Я не ответила, только вздохнула, а Рыба продолжила, смазывая мою уже вымытую спину.
– Ну а любишь, так и не реви, он, Арий-от тоже, поумнел, небось, поймёт, что сладкую ладку лучше на двоих разделить, чем вовсе голодному сидеть.
– Тьфу! Да ну тебя, вот язык – чистое помело! – поморщилась я, ещё не чувствуя подвоха.

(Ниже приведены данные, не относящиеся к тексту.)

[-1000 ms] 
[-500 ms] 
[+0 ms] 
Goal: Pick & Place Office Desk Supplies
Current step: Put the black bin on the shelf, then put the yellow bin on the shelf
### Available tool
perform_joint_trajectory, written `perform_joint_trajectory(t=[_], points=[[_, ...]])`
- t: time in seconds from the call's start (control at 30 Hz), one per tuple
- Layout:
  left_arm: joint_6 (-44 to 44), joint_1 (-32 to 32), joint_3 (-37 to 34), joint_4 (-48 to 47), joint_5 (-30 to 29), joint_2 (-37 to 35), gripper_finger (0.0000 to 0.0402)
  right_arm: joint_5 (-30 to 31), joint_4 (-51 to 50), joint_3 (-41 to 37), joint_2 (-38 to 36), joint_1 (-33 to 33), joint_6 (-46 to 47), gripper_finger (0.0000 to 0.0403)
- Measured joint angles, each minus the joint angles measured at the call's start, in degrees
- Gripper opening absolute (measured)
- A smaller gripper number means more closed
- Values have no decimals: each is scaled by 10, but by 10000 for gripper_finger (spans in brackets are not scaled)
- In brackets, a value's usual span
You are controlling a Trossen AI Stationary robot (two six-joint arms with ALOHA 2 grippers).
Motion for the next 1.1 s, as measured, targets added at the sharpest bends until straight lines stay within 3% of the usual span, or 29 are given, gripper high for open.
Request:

– А ты не стыдися, касатка, ловкие-то женщины и по десятку кобельков на сворке водят, и от кажного им и злато, и любовь, и доход. Подумай! А ты всё в честные деушки метишься… Подумай, баю! На твою басу и сейчас, в энти паршивые времена, царей мешками ловить мочно… Смекай, кумекай!
– Замолчи, Рыба! – я оттолкнула её руки и вдруг сообразила, что то вовсе и не Рыба со мной… Рыба не любит тискаться, никогда почти не касается, редкий случай, чтобы стала обнимать. Вот и теперь, смазала бы спину и дело с концом, а энта и гладит, и охаживает… не Рыба это!
Я поднялась, отступая, мокрые волосы укрыли мою наготу от Него. Сатана понял, что раскрыт и сменил вид на свой обычный, ухмыляясь.
– Кожа-то – шёлк, касатка, – голосом Рыбы произнёс Он, похохатывая. А после добавил уже своим обычным, басовитым: – Такой ныне в мире не сыскать… Послушала бы меня, правила бы теперь всей планетой…
– Изыди! – я выплеснула на Него ковш с ледяной водой, она зашипела у Него на коже.
Он оглядел себя, переставая ухмыляться, и покачал головой, а после погрозил мне пальцем. Странно, похоже, вода обожгла Его, хотя была холодной.